Carl Hall describing DevOps tools

The Event - PDX Dev Ops

The meet-up was hosted at Cloudability, a local start-up and PIE graduate that helps companies track their cloud spending. They use cloud servers (Heroku, AWS) to run their service, and use the DevOps tools and techniques to automate the provisioning of their servers. Being a new start-up, their office downtown is packed with cool stuff:  shiny new iMacs, framed articles from the tech press (TechCrunch, WSJ, etc), and tasty beverages on tap in the kitchen (beer and Kombucha!).

Last month’s topic was Ansible, a new DevOps framework that Cloudability had been evaluating. Carl Hall presented and compared Ansible to the other popular infrastructure orchestration tools: Puppet, Chef, Salt, and custom scripts. Carl posted his slides up here, which include great comparison charts that explain the different approaches and features of each platform. 

Who I Met

I "stole" this from the Cloudabilty t-shirt rack

I met Brad Heller and Carl Hall from Cloudability’s dev team. Both had fun cloud-management war stories from the trenches of the start-up battle. Their summer intern, Colby Aley, showed me his awesome "company dashboard" project. My team’s summer intern also made a corporate dashboard, so apparently it’s the new hot side-project. I also met Lindsay Smith, a fellow PDX tech meet-up enthusiast, and we compared notes on the most interesting local user groups.

What I Learned

The two main styles of DevOps platforms are Imperative (listing out each step for building a new server) and Declarative (say what you want on the new server, the tool will figure out how to make it happen). Some tools like Puppet and Chef have a custom DSL (domain specific language) and a steep learning curve, but are very powerful once mastered.
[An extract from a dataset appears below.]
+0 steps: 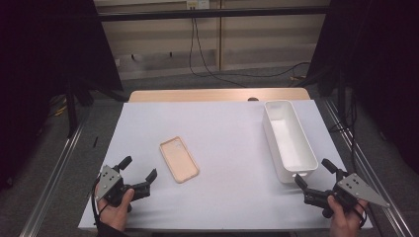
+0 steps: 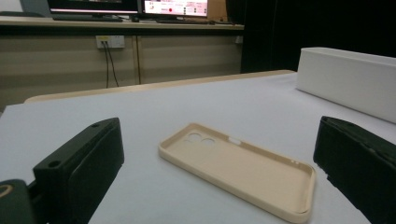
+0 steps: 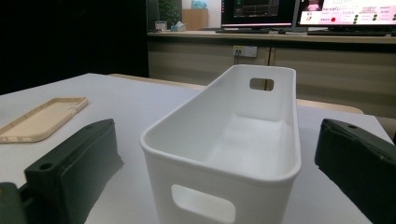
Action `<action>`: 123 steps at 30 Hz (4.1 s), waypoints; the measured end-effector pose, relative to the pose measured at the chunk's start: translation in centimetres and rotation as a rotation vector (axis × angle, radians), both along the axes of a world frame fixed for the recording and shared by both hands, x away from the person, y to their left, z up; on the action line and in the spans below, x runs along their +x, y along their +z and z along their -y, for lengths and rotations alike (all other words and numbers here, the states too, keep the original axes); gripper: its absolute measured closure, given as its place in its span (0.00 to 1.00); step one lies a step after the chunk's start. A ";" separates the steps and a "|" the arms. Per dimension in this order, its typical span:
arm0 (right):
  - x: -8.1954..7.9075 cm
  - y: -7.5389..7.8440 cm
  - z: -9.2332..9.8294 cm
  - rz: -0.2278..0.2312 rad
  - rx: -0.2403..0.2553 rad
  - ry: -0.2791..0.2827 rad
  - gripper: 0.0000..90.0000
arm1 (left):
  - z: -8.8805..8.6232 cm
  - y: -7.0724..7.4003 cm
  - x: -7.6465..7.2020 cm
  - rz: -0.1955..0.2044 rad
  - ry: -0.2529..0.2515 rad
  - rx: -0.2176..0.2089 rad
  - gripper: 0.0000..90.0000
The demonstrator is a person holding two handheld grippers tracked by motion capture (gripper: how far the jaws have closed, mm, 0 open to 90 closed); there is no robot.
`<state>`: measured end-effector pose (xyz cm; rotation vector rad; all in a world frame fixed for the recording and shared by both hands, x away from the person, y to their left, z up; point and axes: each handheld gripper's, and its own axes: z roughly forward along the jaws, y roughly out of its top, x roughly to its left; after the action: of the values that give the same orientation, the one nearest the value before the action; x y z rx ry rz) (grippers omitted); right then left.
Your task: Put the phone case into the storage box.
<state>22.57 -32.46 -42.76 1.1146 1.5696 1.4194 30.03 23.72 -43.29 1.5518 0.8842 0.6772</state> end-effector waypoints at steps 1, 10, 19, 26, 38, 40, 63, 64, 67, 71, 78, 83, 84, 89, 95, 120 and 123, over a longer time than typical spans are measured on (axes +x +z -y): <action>0.0 0.0 0.0 0.000 0.002 0.001 0.00 | -0.1 0.0 0.0 -0.002 0.008 -0.004 0.02; 0.0 -0.1 0.1 -0.001 0.002 0.008 0.00 | 0.2 -0.1 0.2 -0.019 -0.004 -0.003 0.04; -0.1 -0.1 0.1 -0.004 0.007 0.005 0.00 | 1.1 0.1 0.5 -0.029 -0.090 0.023 0.03; -0.2 -0.1 0.0 -0.006 0.008 0.012 0.00 | 1.9 0.2 0.4 -0.016 -0.142 0.016 0.03; -0.2 0.0 -0.4 -0.004 0.000 0.022 0.00 | 3.4 0.2 1.0 -0.043 -0.174 0.015 0.04; -0.2 0.0 -0.4 -0.006 0.001 0.022 0.00 | 3.6 0.3 1.1 -0.037 -0.170 0.025 0.04; -0.2 0.0 -0.3 -0.008 0.006 0.020 0.00 | 8.3 1.3 4.4 0.009 -0.288 -0.043 0.02; -0.2 0.0 -0.3 -0.008 0.006 0.020 0.00 | 8.5 1.4 4.6 0.008 -0.290 -0.049 0.02; -0.3 -0.1 -0.3 -0.009 0.007 0.019 0.00 | 9.1 1.5 5.1 0.020 -0.309 -0.030 0.03; -0.3 -0.1 -0.2 -0.009 0.004 0.018 0.00 | 9.9 1.7 5.7 0.035 -0.307 -0.020 0.03; -0.3 -0.1 -0.3 -0.009 0.005 0.019 0.00 | 10.6 2.2 6.6 0.054 -0.295 -0.014 0.03; -0.3 -0.1 -0.3 -0.008 0.007 0.018 0.00 | 11.7 2.6 7.8 0.055 -0.309 -0.005 0.05; -0.3 -0.1 -0.3 -0.008 0.007 0.018 0.00 | 11.7 2.6 7.8 0.055 -0.309 -0.005 0.05; -0.3 -0.1 -0.2 -0.008 0.006 0.019 0.00 | 12.7 1.9 8.4 0.042 -0.323 0.024 0.08; -0.3 -0.1 -0.2 -0.008 0.003 0.020 0.00 | 13.6 2.3 9.1 0.071 -0.334 0.027 0.14; -0.4 -0.1 -0.1 -0.005 0.002 0.014 0.00 | 14.6 2.0 9.8 0.020 -0.426 0.084 0.86; -0.5 0.0 -0.1 -0.003 0.000 0.012 0.00 | 14.4 2.0 9.9 0.001 -0.431 0.093 0.99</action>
<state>22.11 -32.36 -42.80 1.1097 1.5814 1.4264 39.97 9.37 -41.26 1.7530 0.4955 0.4105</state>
Other tools, like Ansible, are helpful additions to existing custom scripts. They do a few things well, and are easy to integrate if you already have scripts that automate your deployment.

One example of how these tools are different was the management of secret passwords (SSH keys). The more mature tools like Puppet and Chef had solutions for moving around private keys, which ensure access security on your brand new servers. For the more light-weight tools like Ansible, they had to use "Sneakernet" to walk the keys over to a co-workers workstation.

Wrap Up

I’m a DevOps novice, so I learned a ton. Most of the tools discussed helped with automating deployment on Linux. Even though my company develops mainly for Windows server, the high-level DevOps concepts are applicable to any OS. Also, I noticed that Puppet and Chef both offer Windows support.
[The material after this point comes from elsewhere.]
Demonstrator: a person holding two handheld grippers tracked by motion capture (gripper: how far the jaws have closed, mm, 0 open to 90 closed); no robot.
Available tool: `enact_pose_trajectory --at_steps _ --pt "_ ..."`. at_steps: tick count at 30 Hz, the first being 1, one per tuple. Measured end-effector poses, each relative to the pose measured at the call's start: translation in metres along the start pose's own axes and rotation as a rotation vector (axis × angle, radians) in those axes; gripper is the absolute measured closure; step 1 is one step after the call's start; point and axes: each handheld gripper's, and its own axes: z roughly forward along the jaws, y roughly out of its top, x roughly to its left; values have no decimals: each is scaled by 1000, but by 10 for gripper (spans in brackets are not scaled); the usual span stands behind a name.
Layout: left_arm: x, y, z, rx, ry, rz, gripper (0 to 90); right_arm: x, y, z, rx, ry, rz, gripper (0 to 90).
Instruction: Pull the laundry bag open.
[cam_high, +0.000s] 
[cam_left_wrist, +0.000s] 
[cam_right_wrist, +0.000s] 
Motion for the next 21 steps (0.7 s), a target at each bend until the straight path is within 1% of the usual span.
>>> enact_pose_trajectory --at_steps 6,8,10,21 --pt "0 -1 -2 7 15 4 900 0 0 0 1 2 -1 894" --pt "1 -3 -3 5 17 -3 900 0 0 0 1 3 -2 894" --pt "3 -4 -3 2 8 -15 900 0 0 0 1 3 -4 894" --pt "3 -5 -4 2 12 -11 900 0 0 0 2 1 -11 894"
It’s nice that Puppet Labs, another local company, is such a major player in the emerging DevOps tool market. Several employees from Puppet attended and offered their insider perspective on various tools and features. If you’re a DevOps newbie like me, I highly recommend swinging by pdxdevops. Their monthly meetings are listed on Calagator, and they announce the agenda on their Google Group. They also mentioned that the upcoming DevOps Day conference (Nov. 4-5th) will be a great place to learn more.

Next Month

I’m presently touring around Romania, but right after I return to the states TAO is hosting Ignite Health at OHSU. All the lightning talks will be related to healthcare software.  I’m definitely planning to attend and several of my Kryptiq co-workers will be there too.